Task objective:
Take the lines below beginning at the line that has "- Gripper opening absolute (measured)" and stopping after the line that has "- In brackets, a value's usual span", and print them exactly as they are, with no other lines.

Collected material:
- - - -

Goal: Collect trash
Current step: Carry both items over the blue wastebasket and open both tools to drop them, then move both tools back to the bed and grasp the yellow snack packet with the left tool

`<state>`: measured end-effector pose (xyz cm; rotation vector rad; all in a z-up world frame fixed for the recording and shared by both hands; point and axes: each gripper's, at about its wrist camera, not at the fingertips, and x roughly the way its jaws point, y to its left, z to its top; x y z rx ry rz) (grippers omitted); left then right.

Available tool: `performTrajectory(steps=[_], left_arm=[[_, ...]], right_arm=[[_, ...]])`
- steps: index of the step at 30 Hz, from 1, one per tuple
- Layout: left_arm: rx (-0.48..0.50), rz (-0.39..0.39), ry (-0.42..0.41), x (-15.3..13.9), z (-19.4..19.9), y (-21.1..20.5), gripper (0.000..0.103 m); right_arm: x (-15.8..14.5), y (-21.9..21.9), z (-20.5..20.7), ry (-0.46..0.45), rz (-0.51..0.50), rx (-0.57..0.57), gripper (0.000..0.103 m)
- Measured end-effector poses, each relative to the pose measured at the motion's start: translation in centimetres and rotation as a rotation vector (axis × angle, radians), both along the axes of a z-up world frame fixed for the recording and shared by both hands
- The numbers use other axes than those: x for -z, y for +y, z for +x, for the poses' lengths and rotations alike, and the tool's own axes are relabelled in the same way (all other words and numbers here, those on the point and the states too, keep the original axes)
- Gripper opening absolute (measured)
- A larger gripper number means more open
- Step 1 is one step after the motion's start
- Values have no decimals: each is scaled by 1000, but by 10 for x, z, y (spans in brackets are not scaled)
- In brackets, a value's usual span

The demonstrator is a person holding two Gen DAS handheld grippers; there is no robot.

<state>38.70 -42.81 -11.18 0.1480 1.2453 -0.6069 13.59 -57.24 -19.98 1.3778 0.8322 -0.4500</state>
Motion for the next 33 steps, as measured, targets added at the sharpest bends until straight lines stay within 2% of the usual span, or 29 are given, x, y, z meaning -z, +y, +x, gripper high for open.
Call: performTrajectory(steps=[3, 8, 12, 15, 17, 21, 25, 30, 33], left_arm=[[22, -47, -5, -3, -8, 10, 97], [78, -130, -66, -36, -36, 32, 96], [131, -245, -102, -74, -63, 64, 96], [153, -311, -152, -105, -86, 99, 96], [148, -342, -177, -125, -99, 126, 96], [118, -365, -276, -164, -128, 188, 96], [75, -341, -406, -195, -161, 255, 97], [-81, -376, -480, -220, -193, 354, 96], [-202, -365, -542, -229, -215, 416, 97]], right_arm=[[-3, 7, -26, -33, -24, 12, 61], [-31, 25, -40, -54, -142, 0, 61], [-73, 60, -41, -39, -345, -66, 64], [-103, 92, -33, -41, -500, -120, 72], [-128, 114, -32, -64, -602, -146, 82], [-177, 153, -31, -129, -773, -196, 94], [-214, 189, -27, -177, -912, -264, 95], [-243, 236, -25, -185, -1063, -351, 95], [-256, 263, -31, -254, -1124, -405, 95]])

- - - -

Answer space:
- Gripper opening absolute (measured)
- A larger gripper number means more open
- Step 1 is one step after the motion's start
- Values have no decimals: each is scaled by 1000, but by 10 for x, z, y (spans in brackets are not scaled)
- In brackets, a value's usual span

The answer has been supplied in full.